For 2023, you should have reported the combined excess and paid a penalty on form 5329. If not you need to file an amended return.
For 2024, were you eligible to make contributions, and did you make any?
If you were not eligible in 2024, you need to pay the 6% penalty on your 2024 return using form 5329, then skip to the next section.
If you were eligible in 2024, then you can apply some or all of the 2022 and 2023 excess to your 2024 limit. For example, suppose the excess was $3000 for 2022 and 2023 ($6000 total). Your limit for 2024 would be $7000, but if you contributed $1000 or less, you could apply the 2022 and 2023 excess against the 2024 limit. If you already contributed more than $1000 (in this example) you could remove the 2024 excess by the special procedure, even though it is too late to remove the 2022 and 2023 excess by the special procedure.

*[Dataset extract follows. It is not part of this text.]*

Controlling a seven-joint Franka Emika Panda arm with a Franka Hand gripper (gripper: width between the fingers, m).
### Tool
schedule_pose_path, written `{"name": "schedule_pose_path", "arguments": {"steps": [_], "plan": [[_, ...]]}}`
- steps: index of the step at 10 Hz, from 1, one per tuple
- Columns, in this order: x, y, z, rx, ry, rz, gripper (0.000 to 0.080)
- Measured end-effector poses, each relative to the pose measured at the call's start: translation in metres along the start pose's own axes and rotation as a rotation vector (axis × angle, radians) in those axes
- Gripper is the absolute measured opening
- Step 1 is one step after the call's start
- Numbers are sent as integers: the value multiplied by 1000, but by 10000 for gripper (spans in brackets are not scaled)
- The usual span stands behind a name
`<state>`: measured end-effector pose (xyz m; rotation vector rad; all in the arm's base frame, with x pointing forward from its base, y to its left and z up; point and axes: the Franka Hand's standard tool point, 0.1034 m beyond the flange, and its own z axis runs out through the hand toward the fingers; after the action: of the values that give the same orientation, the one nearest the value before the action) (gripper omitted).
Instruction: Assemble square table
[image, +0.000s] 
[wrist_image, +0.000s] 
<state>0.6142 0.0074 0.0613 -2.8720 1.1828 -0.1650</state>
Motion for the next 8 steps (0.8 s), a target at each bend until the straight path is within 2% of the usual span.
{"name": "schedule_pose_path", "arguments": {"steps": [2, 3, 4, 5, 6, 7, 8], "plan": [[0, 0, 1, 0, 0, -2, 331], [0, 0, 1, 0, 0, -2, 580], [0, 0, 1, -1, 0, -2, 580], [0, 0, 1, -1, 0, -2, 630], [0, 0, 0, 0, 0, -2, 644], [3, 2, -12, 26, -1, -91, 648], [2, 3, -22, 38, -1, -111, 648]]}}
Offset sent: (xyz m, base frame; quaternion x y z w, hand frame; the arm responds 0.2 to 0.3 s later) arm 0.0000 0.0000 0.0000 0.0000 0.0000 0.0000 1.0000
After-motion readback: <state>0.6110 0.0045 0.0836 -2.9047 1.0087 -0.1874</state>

If you still have an excess after filing your 2024 return, then to remove it in 2025, you just make a regular withdrawal of the excess amount. This will be an "early" withdrawal under the regulations. However, withdrawals of your Roth IRA contributions are always tax free, and withdrawals are always in the order of contributions first, conversions second, and earnings last. (If you withdraw earnings, that is subject to regular tax plus 10% penalty.) As long as your total lifetime contributions (minus any prior withdrawals) is more than the amount of excess you need to withdraw, then the withdrawal will be treated as a withdrawal of contributions and will not be taxed. And, there is no difference in whether you do that now or December, so you might as well put the money back into investments if you think you can earn something in the mean time.
This is just a standard withdrawal, no special procedure is needed. The IRA custodian will code it as an early withdrawal because that's all they know. The details will get worked out on your 2025 form 5329. You self-certify that you are withdrawing contributions and not earnings. The IRS theoretically has the ability to double-check by looking at your record of contributions from the form 5498 they get, or if audited, you would show copies of form 5498 from various years to document that you are withdrawing contributions and not earnings.